Overall, the tool wasn't aligned with Jellyfish's data-driven approach to security, creating inefficiencies and hindering accurate risk assessment.
Other tooling we’ve used has a lot of noise in the dashboard and reporting, and it’s hard to figure out how we’re trending.
- James Kirk, Head of Security and Privacy at Jellyfish
The Jellyfish team sought an SCA tool that would lead to better risk prioritization and resource allocation while integrating seamlessly into their workflows and avoiding operational complexities. In looking for a new tool, they had four main requirements:
- Risk prioritization: Functional-level reachability and EPSS with coverage for Python and Typescript/JavaScript
- Implementation experience: Easy to integrate anywhere, including locally and in CI, with support for CircleCI
- Governance and policy: Ability to warn or break based on specific parameters such as an EPSS probability or age of dependency
- SBOM support: Capable of generating SBOMs in standard formats (e.g. CycloneDX) and producing a VEX companion document
The team chose Endor Labs because all their requirements were satisfied and the team was a pleasure to work with.

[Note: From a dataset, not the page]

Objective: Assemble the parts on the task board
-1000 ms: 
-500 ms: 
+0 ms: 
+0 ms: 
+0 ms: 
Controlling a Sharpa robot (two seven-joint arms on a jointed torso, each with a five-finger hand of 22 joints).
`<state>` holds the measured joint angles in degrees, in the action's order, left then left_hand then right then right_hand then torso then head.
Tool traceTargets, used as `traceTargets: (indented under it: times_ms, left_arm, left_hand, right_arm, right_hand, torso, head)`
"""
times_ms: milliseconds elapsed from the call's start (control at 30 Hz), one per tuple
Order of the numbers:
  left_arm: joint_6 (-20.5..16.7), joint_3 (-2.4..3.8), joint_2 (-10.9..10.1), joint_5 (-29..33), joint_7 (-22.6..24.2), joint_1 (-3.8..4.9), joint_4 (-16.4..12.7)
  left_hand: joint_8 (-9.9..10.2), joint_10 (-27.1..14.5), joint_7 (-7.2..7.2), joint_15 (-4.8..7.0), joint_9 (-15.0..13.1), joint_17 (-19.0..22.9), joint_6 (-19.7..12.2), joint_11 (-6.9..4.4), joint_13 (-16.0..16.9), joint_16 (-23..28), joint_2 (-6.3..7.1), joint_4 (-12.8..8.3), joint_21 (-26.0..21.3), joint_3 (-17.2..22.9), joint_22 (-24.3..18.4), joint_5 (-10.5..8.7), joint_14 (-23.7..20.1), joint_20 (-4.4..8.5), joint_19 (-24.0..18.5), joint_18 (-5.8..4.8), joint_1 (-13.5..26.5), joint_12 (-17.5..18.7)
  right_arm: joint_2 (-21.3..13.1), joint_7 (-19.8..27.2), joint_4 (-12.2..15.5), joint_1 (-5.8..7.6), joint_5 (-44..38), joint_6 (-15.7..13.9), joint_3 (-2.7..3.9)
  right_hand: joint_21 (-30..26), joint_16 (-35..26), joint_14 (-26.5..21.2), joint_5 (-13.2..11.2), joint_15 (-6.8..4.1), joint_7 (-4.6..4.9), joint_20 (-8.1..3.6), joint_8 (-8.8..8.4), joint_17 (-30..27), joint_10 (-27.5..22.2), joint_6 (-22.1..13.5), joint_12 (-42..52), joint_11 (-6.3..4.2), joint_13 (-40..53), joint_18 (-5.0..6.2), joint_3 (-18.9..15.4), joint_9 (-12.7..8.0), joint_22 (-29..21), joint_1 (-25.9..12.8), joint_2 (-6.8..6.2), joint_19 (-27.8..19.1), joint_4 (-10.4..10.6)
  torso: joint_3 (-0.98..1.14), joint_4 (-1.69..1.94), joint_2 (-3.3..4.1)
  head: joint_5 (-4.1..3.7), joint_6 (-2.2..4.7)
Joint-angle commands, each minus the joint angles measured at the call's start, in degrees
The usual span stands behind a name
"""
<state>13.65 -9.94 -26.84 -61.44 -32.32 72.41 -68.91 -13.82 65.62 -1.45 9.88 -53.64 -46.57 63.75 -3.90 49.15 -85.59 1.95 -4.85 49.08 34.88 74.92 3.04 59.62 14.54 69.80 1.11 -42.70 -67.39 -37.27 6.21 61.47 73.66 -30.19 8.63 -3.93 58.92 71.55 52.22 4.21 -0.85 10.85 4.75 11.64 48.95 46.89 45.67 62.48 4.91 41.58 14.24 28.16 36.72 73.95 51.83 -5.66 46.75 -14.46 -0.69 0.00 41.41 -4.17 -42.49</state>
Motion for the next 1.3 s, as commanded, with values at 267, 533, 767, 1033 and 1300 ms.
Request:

Endor Labs is, in a good way, simplistic. The data I care about is quickly available to me.
- James Kirk, Headof Security and Privacy at Jellyfish
We have been pleasantly surprised about the lack of friction when trying new features outside, like container scanning, that are outside the traditional SCA scope. It took us just five minutes to set up a CircleCI job and give it a container from our registry, and we were immediately seeing results.
- Josiah Bruner, Sr Security Engineer at Jellyfish
Today, Jellyfish can focus on evolving their product and platform. With Endor Labs, they:
- Accurately Identify, Prioritize, and Remediate Risks
With an accurate SBOM and function-level reachability analysis, Jellyfish confidently prioritizes remediations, eliminating time wasted researching findings or fixing unreachable vulnerabilities. - Improve Confidence in Risk Models
With an accurate risk assessment, Jellyfish can create more reliable risk models. They can confidently present this data to executives and the board, knowing it reflects a true picture of their security posture. - Streamline Workflows and Prevent Bad OSS Selection
The team uses policies integrated with existing CI/CD pipelines (CircleCI) to warn developers about risky open source dependencies. They automatically prevent dependencies from entering production if they have a significant criticality and EPSS probability. They can flag leading indicators of potential risk, like newly created dependencies, which could introduce a supply chain attack.